Amores de los que matan no he sufrido en mi vida; a la vista está. Como mucho de los que marcan.
Llevo desde ayer, y sin parar, hurgando con la punta de mi lengua en un pequeño cráter recién descubierto en una de mis muelas.
Como en tantas otras cosas que me pasan: sólo la culpa es mía (ni de dioses ni diablos ni karmas ni mal de ojos ni duendes ni hechizos ni otras gaitas ni más parafernalias).
La semana pasada me acordé, con goloso deleite sensorial, y un tanto erótico, de un tipo de turrón: blanco, duro y con almendras. Fui a por él; lo compré; lo degusté a diario, cada día un trocito, después del almuerzo. Se terminó. A la siguiente semana, es decir ésta, compré otra tableta. Eso fue ayer.
Ese turrón tiene una particularidad: al masticarlo, aunque sea duro, vuelve a su origen, a su primitiva viscosidad, a su pegamentosidad originaria, a su adherencia superglutrescial sobre cualquier superficie del interior bucal.
Pero no importa: mayor es el poder de la saliva aliada con la lengua.

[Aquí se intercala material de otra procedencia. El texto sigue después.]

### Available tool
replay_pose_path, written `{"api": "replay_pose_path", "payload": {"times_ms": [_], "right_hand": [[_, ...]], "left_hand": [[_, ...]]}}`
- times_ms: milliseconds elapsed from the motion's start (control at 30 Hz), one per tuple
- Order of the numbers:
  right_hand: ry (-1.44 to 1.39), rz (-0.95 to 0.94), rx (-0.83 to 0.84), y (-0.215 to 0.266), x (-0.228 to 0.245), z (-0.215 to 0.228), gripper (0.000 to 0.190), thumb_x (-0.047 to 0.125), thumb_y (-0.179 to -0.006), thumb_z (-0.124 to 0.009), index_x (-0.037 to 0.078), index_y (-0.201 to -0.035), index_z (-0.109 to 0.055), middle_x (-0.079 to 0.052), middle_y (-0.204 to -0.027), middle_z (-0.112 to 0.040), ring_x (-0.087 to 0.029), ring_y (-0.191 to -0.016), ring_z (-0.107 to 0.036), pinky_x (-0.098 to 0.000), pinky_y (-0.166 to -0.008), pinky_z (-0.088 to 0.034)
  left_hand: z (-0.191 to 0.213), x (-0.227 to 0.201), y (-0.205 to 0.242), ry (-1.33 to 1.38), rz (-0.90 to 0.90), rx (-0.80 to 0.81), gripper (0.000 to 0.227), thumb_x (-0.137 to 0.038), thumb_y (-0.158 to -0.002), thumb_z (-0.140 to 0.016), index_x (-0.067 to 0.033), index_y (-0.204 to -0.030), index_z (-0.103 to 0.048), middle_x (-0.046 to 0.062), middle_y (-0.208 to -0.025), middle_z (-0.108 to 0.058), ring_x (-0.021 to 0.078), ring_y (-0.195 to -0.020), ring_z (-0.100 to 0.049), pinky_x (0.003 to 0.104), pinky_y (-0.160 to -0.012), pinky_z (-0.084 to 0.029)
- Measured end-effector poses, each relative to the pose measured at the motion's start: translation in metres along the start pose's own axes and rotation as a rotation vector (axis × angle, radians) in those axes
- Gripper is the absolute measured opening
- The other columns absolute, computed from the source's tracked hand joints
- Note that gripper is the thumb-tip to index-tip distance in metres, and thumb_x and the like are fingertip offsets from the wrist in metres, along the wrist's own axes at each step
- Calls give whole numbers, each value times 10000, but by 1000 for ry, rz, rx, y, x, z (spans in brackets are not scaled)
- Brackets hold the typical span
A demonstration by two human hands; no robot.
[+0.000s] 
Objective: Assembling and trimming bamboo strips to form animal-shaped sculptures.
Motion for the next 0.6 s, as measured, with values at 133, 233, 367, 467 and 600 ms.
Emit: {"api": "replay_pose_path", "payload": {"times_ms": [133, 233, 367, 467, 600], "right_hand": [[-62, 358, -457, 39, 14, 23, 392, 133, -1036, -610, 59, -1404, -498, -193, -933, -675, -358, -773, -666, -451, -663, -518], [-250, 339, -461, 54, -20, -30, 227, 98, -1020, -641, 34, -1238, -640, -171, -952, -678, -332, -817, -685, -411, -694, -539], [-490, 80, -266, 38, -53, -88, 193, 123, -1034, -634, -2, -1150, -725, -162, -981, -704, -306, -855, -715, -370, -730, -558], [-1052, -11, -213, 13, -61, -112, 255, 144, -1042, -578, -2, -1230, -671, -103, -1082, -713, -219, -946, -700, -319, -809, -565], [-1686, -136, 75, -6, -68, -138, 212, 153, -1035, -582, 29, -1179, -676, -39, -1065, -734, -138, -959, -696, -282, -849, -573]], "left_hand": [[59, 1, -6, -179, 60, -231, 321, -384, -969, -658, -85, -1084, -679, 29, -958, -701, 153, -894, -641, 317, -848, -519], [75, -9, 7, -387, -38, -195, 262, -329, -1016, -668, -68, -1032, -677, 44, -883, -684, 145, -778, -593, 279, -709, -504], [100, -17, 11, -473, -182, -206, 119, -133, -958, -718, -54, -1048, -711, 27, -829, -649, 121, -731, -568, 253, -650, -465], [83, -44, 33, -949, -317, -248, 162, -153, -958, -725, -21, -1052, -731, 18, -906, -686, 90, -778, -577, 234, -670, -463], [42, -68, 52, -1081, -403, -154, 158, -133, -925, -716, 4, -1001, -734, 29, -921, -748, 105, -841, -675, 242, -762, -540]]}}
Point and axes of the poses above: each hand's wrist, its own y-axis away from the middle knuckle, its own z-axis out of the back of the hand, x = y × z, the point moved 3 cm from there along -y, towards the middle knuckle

Saliva y lengua son toda una cohorte legionaria romana capaz de desprender toda una Galia de infieles trocitos pegamentosos de turrón y otras delicias que no quieren someterse a su deglución definitiva.
Lo malo es que tras toda batalla, aun saliendo de ella victorioso, no siempre queda el mismo paisaje: bosques ardidos, verdes prados encharcados de roja sangre, huecos nefandos de viles proyectiles sobre la faz de la inocente tierra.
Pero yo quisiera llevarme esa contienda, más que al del odio, al terreno del amor: A batallas de amor campo de plumas, porque fue por amor, y no por otra cosa, por lo que emprendí tan fiera y desigual refriega.
De verdad que me encanta ese turrón, es como cosa única para mí, algo que me desvela, que me desvive, que me ciega y cautiva... Pero mis muelas no están para hacer con ellas, precisamente, colchón de plumas, sino más bien jergón de astillas: siguen siendo duras, pero tienen ya su edad, y toda materia caduca, no en lo de seguir siendo materia, que ya lo sabemos, pero sí en su estructura, y más cuando un amor tan temperamental y tan joven y tan entero les acomete con todas sus fuerzas, con todo su ahínco, con toda la dureza de su cuerpo y de su espíritu.
Sigue mi lengua hurgando en la herida, que igual vale la frase para bella metáfora poética como para la más tangible literalidad.
Pienso, medito, recapacito en este episodio amoroso mío con el turrón como un amor de esos que llaman "pasajeros", tan fuerte como volátil, tan grande como instantáneo, tan omnipresente como tan ya se fue, tan ya no está, ni volverá, aunque eso sí: dejándome marcado para siempre, y con lo que cuesta un dentista.